Nolan: In a lot of ways, I feel like Annie Wright chose me. I’m a first-year teacher and AWS was like willing to be my first home, which is really wonderful. When I saw the job ad for Annie Wright, I’d never been to Washington State before. I thought Chicago was west! When I moved out there for grad school, I really didn’t know anything about the area, but I saw the school, and I was really attracted to the fact that it had the IB program, which was something that I really liked as a student. I also really liked the way in which Annie Wright has both boys and girls on campus, but in separate schools.
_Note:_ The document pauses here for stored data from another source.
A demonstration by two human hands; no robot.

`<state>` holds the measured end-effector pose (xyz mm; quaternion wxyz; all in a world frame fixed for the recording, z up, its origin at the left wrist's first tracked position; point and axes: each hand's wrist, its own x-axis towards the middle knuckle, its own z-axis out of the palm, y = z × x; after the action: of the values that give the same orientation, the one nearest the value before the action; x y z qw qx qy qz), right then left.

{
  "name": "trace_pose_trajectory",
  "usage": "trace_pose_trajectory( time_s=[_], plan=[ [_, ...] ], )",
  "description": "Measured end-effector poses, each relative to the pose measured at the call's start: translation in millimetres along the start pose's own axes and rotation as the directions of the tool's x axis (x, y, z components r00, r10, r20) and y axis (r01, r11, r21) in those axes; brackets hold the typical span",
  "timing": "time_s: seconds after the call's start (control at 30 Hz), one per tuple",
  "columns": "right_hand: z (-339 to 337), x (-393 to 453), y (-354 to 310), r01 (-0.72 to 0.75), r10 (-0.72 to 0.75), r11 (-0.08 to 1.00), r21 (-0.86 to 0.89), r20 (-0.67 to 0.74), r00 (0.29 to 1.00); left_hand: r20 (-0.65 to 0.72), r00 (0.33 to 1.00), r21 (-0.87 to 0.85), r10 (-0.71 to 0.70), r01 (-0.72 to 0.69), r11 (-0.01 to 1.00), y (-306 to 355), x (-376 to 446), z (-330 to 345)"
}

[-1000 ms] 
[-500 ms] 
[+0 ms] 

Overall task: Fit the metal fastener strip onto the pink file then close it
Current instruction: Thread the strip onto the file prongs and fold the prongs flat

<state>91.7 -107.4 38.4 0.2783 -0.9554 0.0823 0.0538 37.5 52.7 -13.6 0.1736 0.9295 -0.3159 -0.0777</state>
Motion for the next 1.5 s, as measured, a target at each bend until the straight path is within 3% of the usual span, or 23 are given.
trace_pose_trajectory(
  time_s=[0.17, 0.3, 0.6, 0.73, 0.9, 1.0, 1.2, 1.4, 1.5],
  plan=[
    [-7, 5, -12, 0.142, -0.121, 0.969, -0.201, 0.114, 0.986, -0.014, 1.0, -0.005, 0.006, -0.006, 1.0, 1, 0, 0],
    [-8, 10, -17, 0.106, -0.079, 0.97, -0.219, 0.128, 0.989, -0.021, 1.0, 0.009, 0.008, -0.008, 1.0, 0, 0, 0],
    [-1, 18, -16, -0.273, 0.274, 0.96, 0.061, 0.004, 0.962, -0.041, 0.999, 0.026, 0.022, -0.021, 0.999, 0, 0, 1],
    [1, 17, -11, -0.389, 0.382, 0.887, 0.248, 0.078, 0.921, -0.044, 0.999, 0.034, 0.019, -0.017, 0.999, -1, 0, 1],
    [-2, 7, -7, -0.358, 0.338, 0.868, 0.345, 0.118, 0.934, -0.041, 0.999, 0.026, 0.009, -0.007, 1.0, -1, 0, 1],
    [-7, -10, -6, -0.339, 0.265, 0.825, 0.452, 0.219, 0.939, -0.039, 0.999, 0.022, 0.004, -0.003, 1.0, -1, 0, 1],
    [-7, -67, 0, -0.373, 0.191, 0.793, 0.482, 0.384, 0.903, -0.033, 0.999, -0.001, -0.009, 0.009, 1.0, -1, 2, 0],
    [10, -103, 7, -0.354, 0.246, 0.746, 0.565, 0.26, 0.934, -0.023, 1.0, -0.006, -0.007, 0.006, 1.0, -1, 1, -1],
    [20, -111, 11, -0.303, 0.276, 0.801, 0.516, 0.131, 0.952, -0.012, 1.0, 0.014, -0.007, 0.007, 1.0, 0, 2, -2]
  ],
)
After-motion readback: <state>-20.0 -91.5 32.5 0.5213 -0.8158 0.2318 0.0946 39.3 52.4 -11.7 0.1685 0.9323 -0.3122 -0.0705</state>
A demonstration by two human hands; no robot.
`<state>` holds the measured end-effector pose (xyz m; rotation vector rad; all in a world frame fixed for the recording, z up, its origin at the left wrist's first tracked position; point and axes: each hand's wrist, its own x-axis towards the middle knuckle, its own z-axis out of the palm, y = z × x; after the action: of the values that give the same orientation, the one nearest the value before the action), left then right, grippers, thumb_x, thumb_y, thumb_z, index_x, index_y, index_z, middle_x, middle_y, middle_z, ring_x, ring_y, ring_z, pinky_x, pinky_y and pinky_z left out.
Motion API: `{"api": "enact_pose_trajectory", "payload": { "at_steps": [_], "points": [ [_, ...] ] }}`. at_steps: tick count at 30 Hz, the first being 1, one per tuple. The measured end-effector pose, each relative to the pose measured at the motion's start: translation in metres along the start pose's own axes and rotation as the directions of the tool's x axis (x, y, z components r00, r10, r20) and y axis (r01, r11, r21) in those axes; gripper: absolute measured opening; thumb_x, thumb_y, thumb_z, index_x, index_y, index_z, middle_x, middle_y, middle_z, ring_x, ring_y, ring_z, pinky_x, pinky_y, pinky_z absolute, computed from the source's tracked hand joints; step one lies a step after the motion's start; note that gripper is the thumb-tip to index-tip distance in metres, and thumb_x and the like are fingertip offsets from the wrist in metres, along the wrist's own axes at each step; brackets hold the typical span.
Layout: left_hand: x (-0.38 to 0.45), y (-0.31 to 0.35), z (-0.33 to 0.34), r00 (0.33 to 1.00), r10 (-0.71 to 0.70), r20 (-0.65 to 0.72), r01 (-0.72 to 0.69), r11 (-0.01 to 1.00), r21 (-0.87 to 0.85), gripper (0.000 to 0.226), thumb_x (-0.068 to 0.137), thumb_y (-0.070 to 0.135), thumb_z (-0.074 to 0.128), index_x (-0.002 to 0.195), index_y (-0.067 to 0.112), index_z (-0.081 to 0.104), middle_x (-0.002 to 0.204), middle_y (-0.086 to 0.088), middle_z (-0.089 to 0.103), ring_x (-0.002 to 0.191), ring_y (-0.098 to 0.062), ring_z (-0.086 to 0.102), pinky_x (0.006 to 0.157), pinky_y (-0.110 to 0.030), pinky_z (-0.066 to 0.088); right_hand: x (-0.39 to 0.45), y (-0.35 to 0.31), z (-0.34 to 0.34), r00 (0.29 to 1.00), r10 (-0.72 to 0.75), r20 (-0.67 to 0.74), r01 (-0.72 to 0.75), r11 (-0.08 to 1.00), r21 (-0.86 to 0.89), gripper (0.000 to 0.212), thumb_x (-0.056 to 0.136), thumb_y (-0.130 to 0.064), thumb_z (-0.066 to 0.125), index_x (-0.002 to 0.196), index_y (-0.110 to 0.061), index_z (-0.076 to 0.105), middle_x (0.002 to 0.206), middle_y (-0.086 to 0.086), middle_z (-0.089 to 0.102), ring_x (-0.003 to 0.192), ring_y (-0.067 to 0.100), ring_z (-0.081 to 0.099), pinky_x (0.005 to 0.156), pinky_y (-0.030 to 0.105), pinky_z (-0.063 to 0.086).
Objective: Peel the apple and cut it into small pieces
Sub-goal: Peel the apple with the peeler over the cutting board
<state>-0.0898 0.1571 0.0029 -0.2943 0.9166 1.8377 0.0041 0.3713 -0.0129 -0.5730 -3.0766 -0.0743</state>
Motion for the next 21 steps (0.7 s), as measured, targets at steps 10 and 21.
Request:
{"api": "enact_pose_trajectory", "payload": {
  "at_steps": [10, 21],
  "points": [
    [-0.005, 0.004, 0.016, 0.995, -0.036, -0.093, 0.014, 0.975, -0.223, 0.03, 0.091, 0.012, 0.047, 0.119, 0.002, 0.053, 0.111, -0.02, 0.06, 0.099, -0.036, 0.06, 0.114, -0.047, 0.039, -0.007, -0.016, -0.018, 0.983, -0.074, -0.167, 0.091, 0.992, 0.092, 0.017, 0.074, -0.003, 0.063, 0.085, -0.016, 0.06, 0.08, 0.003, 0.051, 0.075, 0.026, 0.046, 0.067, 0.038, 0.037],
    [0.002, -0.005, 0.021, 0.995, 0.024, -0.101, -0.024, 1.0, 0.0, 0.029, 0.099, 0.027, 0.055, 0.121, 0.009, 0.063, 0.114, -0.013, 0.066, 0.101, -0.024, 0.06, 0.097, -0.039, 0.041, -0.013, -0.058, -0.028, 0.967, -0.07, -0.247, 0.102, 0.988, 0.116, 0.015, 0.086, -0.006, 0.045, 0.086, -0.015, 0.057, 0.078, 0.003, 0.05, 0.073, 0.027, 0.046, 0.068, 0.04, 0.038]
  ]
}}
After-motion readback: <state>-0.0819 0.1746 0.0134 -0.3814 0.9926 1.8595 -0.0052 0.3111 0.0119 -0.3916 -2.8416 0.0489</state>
I went to an all-girls school, my brother went to an all-boys school, and I think my all-girls education was really valuable and impactful. I liked that AWS really had that shared sense of values. I also really wanted to teach boys, but a lot of boys schools looked at someone like me and didn’t know if that would be the best fit, but I feel like Annie Wright is really a different kind of boys school. The fact that it’s attached to a girls school, that it’s really young and new, and that they’re willing to try new things made it seem to me like a really great place to start a career. 

 

Inkwell: Well we’re really glad you came! What is something your students don’t know about you?

 

Nolan: They don’t know how much I love Halloween. I don’t think they are prepared— mentally and emotionally— for how much I love Halloween. I’ve been wondering if it’s still a little too early to get the Halloween decorations for my classroom; I like to put them up on October 1st. So that’s probably something they don’t know.

 

Inkwell: And what are you looking forward to about this year?

 

Nolan: Just learning what I don’t know, I guess. Because it’s my first year, there’s a lot of stuff that’s going to be new, and so just getting in the swing of things and starting to feel like I fit in here is what I’m most looking forward to. Learning the traditions— there are so many traditions in the boy’s school— and getting to know those has been the most fun part so far.

 

Inkwell: Being from Kentucky, do you prefer the iconic hot brown sandwich or mint julep?

 

Nolan: This is a school paper! Can I answer that without getting in trouble? 

Hot browns are a little weird; I’ll be honest. They’re a little strange. And a mint julep made fresh— am I allowed to say this? I feel like I’m not allowed to say this— if it’s made fresh, is wonderful.